House and Senate Conservatives Introduce Parents Bill of Rights

“It’s time to give control back to parents, not woke bureaucrats, and empower them to start a new era of openness in education.” – Sen. Josh Hawley

By Catherine Mortensen

Senator Josh Hawley introduced the Parents’ Bill of Rights Act to defend parents’ fundamental rights against efforts to shut them out of their children’s education. Senator Hawley’s bill would empower parents to sue federally-funded schools that do not protect certain basic rights, such as the right to know what their child is being taught and the right to know what outside groups are receiving school contracts.

“America has long recognized the right of parents to direct their children’s education but we are now seeing a concerted effort by the Left to shut parents out,’ Hawley said. “Whether it’s Joe Biden’s Justice Department attempting to classify parents as ‘domestic terrorists’ or activists funded by dark money who seek to quietly introduce critical race theory into school curricula, education has taken a back seat to radical politics in many schools and parents are taking notice.

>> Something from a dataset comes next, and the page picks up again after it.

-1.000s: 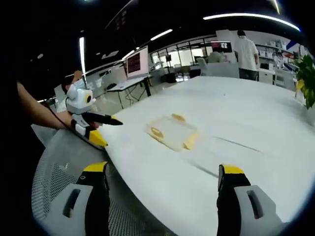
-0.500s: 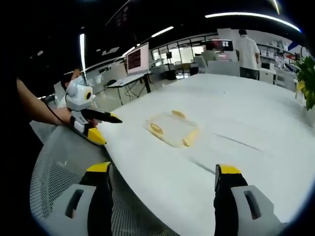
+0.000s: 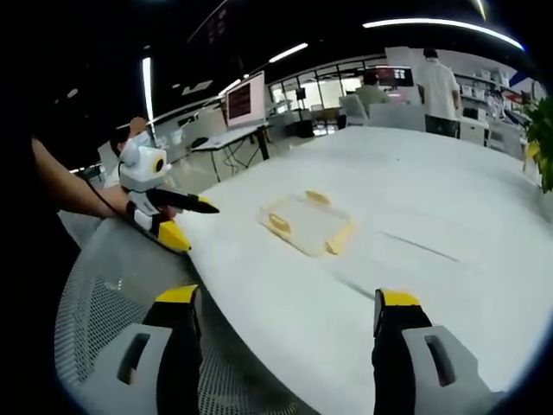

It’s time to give control back to parents, not woke bureaucrats, and empower them to start a new era of openness in education.”

The Parents’ Bill of Rights Act will empower parents to enforce the following rights against school systems receiving federal dollars:

  1. The right to know what their minor child is being taught in school, including, but not limited to, curricula, books, and other instructional materials.
    • School and school districts shall be prohibited from requiring non-disclosure agreements or similar forms for parental review of curricula and shall instead allow parents to make copies of curriculum documents.
  2. The right to information on who is teaching their minor child, including guest lecturers and outside presenters.
    • Schools and school districts shall allow student involvement in school assemblies, field trips, and other extracurricular activities only if parents opt-in, rather than opt-out.
  3. The right to information on individuals and organizations receiving school contracts and funding.
  4. The right to visit the school and check in on their minor child during school hours.
  5. The right to all school records, medical or otherwise, concerning their minor child.
  6. The right to information about the collection and transmission of their minor child’s data.
    • Schools and school districts shall obtain parental consent prior to collecting any biometric data or other sensitive personal information on the minor child.
  7. The right to have sufficient accountability and transparency regarding school boards.
    • School board meetings pertaining to curricula, safety, and other student issues shall be held in public and allow for public comments.
  8. The right to know about situations affecting their minor child’s safety in school.
    • Parents shall be notified in a timely manner of all reported incidents pertaining to student safety, including all crimes or misdemeanors committed by teachers or other school employees.

Under Hawley’s bill, parents will be empowered to sue schools that do not protect these rights for injunctive relief. A pattern of such violations in a particular jurisdiction will trigger major reductions in federal education funding.

In the House, Minority Leader Kevin McCarthy, Education and Labor Ranking Member Virginia Foxx (NC-05), Rep. Julia Letlow (LA-05), Rep. Burgess Owens (UT-04), and Republican Study Committee Chairman Jim Banks (IN-03), officially rolled out a Parents Bill of Rights to ensure parents have the influence and transparency they deserve.

“Over the past nearly two years, we have seen a troubling trend take root in the Democrat Party,” McCarthy said. “Their elected officials want to take power away from parents and hand over more control to politicians and teachers unions to dictate what our children should be taught in classrooms.”

“As a mom of two and a former educator, I firmly believe that the relationship between parents and schools should be collaborative, not adversarial,” Rep. Letlow said. “Education is not a job just parents or schools can do by themselves, it requires us to work together. This bill not only contains common-sense ideas, but it also fully opens the door for those partnerships.”

H.R. 6056, already has 73 cosponsors.

Americans for Limited Government President Richard Manning applauds this effort to return power to parents.

“The Left has made schools a cultural battleground for decades by indoctrinating our children with woke propaganda,” Manning said. “I am glad to see that conservatives are fully engaged in the fight. We must stop President Biden’s Department of Justice from targeting parents at school board meetings at the behest of an interest group that labeled concerned parents as “domestic terrorists.”

Voters in Virginia made parental rights a major issue in the recent gubernatorial election in which Democrat Terry McAuliffe suggested in a campaign debate that parents shouldn’t have a say in their kids’ education. Opponent Glenn Youngkin won the election, helped in part by saying he would return power to parents.

Catherine Mortensen is Vice President of Communications at Americans for Limited Government.